Izolacja monocytów i neutrofili z krwi obwodowej

poinformowana zgoda została uzyskana zgodnie z instytucjonalną Komisją Rewizyjną Chińskiej Akademii Nauk Medycznych. Ludzkie monocyty i neutrofile wyizolowano z krwi obwodowej zdrowych dawców w 3% dekstranie i wyizolowano przez odwirowanie gradientem percollu, a następnie oczyszczanie za pomocą mikrogranulek CD14 (130-050-201, Miltenyl Biotec, Bergisch-Glad-bach, Niemcy) lub Easysep Human neutrofil Enrichment Kit (#19257, Stemcell Technologies, Kanada). Po posortowaniu za pomocą mikrogranulek CD14, otrzymane komórki CD14 dodatnie wsadzono do kolb T-25 i hodowano przez 4-6 godzin w temperaturze 37 °C, aż do momentu zebrania przylegających monocytów przez skrobanie.

analiza statystyczna

dla wszystkich badań n na Grupę jest jak wskazano na rysunku legenda.

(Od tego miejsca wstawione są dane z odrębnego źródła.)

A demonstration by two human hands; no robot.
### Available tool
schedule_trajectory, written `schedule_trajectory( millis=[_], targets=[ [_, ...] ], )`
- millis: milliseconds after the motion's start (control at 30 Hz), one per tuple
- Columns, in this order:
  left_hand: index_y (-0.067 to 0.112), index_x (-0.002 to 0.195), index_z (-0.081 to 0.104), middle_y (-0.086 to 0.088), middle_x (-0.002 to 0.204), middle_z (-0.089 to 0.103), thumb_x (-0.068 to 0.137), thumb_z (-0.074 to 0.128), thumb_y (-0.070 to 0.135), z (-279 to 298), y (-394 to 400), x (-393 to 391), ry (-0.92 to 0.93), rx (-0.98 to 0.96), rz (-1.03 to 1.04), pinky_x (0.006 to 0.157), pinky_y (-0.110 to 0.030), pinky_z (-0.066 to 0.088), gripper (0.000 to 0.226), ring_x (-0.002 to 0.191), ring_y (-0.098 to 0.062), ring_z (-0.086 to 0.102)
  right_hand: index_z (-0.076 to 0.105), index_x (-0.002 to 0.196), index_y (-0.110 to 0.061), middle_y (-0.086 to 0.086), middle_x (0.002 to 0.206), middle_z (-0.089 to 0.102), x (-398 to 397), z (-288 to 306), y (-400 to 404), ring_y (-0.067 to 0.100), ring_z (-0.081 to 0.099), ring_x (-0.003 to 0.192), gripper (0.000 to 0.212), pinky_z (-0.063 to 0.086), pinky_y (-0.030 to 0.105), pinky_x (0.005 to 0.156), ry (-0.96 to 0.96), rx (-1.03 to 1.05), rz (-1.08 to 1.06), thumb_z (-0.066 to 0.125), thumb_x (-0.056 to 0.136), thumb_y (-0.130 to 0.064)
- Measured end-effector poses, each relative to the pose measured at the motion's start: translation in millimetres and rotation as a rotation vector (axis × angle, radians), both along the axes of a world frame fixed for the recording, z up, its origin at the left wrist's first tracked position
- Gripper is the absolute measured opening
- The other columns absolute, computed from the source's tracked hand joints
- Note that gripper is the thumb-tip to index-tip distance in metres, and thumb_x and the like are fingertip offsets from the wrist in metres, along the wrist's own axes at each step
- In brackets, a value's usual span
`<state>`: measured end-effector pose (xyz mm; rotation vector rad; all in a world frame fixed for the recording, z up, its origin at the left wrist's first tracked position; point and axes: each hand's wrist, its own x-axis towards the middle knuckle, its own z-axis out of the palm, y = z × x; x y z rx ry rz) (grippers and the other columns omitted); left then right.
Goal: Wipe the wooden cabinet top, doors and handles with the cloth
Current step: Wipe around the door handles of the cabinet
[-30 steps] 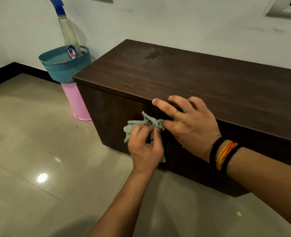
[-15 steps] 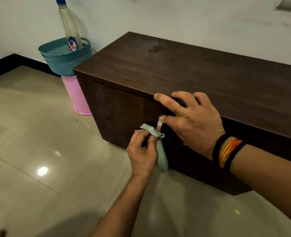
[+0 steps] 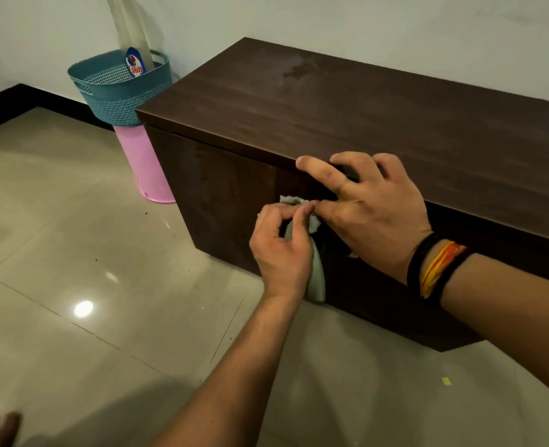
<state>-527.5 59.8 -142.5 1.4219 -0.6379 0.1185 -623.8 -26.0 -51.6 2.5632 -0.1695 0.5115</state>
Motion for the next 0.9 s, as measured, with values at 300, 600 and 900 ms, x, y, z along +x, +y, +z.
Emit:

Wszystkie dane zostały przeanalizowane przy użyciu oprogramowania GraphPad Prism 5.0 (GraphPad Software, Inc., USA) i przedstawiana jako średnia ± SD. Różnice między grupami eksperymentalnymi i grupami kontrolnymi analizowano za pomocą dwuogonowego testu t Studenta. Istotność statystyczna została zaakceptowana przy P < 0, 05. Nie zastosowano metod statystycznych do wstępnego określenia wielkości próby. Wszystkie eksperymenty przeprowadzono z użyciem co najmniej trzech replik biologicznych. Dobraliśmy odpowiednie testy zgodnie z rozkładami danych. Eksperymenty nie były randomizowane i nie wykluczyliśmy żadnych próbek. Badacze nie byli zaślepieni przy przydzielaniu podczas eksperymentów i oceny wyników.

dostępność danych

dane dotyczące sekwencjonowania miRNA i pri-miR-RNA zostały zdeponowane w bazie danych GEO pod kodem gse87318. Dane do sekwencjonowania mRNA zostały również zdeponowane w bazie danych GEO pod kodem akcesyjnym GSE87088. Dane źródłowe dla rys. 1c-e zostały dostarczone jako dane uzupełniające 1-4. Dane źródłowe dla rys. 2b, c zostały dostarczone jako dane uzupełniające 5, 6. Wszystkie inne dane potwierdzające wyniki tego badania są dostępne u odpowiedniego autora na żądanie.

Dodaj komentarz

Twój adres e-mail nie zostanie opublikowany.